Pour Carlos César, les difficultés sont ressenties par tout le monde, sauf « de ce qu’on peut voir » par « quelques grandes entreprises qui, dans le contexte inflationniste actuel, affichent des profits excessifs ou, à tout le moins, exceptionnellement élevés ».

« Ils devraient faire l’objet d’une collecte fiscale extraordinaire, au moins dans la composante qui n’est pas destinée au réinvestissement. Je ne comprends pas pourquoi cela ne se fait pas », a-t-il ajouté, dans une publication publiée sur le réseau social Facebook.

Le Gouvernement a annoncé aujourd’hui une augmentation de l’allocation familiale à un minimum de 600 euros par an et par enfant, pour les enfants des 1ère et 2ème années, et créé une prestation supplémentaire pour les enfants en situation d’extrême pauvreté.

Carlos César a souligné que ce sont « des mesures importantes », auxquelles s’ajouteront à partir du 1er septembre les crèches gratuites.

« Mais il faut faire plus, y compris aussi d’autres secteurs touchés dans leurs revenus, en promouvant, ‘dès septembre prochain’ comme l’a indiqué le Premier ministre le mois dernier, le renforcement du soutien aux familles et aux entreprises, afin qu’elles puissent ‘faire face aux effets de l’inflation ‘ », a-t-il souligné.
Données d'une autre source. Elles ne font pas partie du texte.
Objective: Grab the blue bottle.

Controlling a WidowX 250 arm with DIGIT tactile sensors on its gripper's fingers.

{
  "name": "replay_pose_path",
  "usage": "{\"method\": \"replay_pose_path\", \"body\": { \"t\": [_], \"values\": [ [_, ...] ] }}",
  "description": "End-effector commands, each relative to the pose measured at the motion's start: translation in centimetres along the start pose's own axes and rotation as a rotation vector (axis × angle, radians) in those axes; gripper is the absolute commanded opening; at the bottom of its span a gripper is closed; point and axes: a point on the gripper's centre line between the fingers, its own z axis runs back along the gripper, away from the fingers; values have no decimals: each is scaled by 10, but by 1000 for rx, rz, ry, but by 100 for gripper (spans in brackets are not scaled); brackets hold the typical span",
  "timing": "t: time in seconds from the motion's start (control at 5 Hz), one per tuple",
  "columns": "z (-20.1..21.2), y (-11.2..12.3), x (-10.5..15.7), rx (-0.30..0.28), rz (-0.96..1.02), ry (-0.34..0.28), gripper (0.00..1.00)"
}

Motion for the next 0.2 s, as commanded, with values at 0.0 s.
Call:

Le président du PS a déclaré qu’il doit y avoir un suivi « de très près et dans la limite des finances publiques », sur « les effets qui s’accroissent dans la vie des familles et des entreprises », en agissant « directement, bien que de façon extraordinaire, dans ses revenus et sauvegarder les biens essentiels, par exemple dans le secteur du logement ou l’accès aux soins de santé ».

« Maintenant, c’est bien que le gouvernement se dépêche et qu’il le fasse avec une expression suffisante et adéquate face aux difficultés, qu’elles soient conjoncturelles ou structurelles, que tout le monde ressent », a-t-il lancé.

Dans les mesures « structurelles et non extraordinaires » annoncées aujourd’hui par le gouvernement, la ministre du Travail, de la Solidarité et de la Sécurité sociale, Ana Mendes Godinho, a déclaré que le renforcement de l’allocation familiale, qui couvrira environ 400 000 enfants du 1er et Les classes de 2e, quel que soit l’âge, entrent en vigueur en septembre et seront mises en place de manière progressive, rétroactivement à partir du 1er juillet et achevées en 2023.

Le montant, qui correspond à 50 euros par mois, sera attribué à tous les enfants et jeunes de ces catégories, quel que soit leur âge, contrairement à ce qui se passe aujourd’hui.

Entre les allocations familiales et les prestations de l’IRS, les familles des 3e et 4e tranches recevront désormais un montant minimum correspondant également à 600 euros par an et par enfant, et dans ces tranches la valeur de la famille est variable.

En plus de ce montant, les enfants et les jeunes en situation d’extrême pauvreté recevront également une allocation supplémentaire de 70 euros par mois cette année et de 100 euros par mois à partir de 2023. La mesure concernera environ 123 000 enfants.

Au total, cette prestation correspond à 1.200 euros par an « pour leur permettre de sortir de cette situation critique de pauvreté et créer ainsi un instrument de soutien financier pour favoriser l’égalité des chances », a ajouté la ministre.

Le Conseil des ministres a également approuvé une modification des niveaux des allocations familiales dans le but de « les adapter à l’évolution du salaire minimum », a précisé Ana Mendes Godinho.

Avec ce changement, l’exécutif estime qu’environ 80 000 enfants seront inclus dans les 3e et 4e années.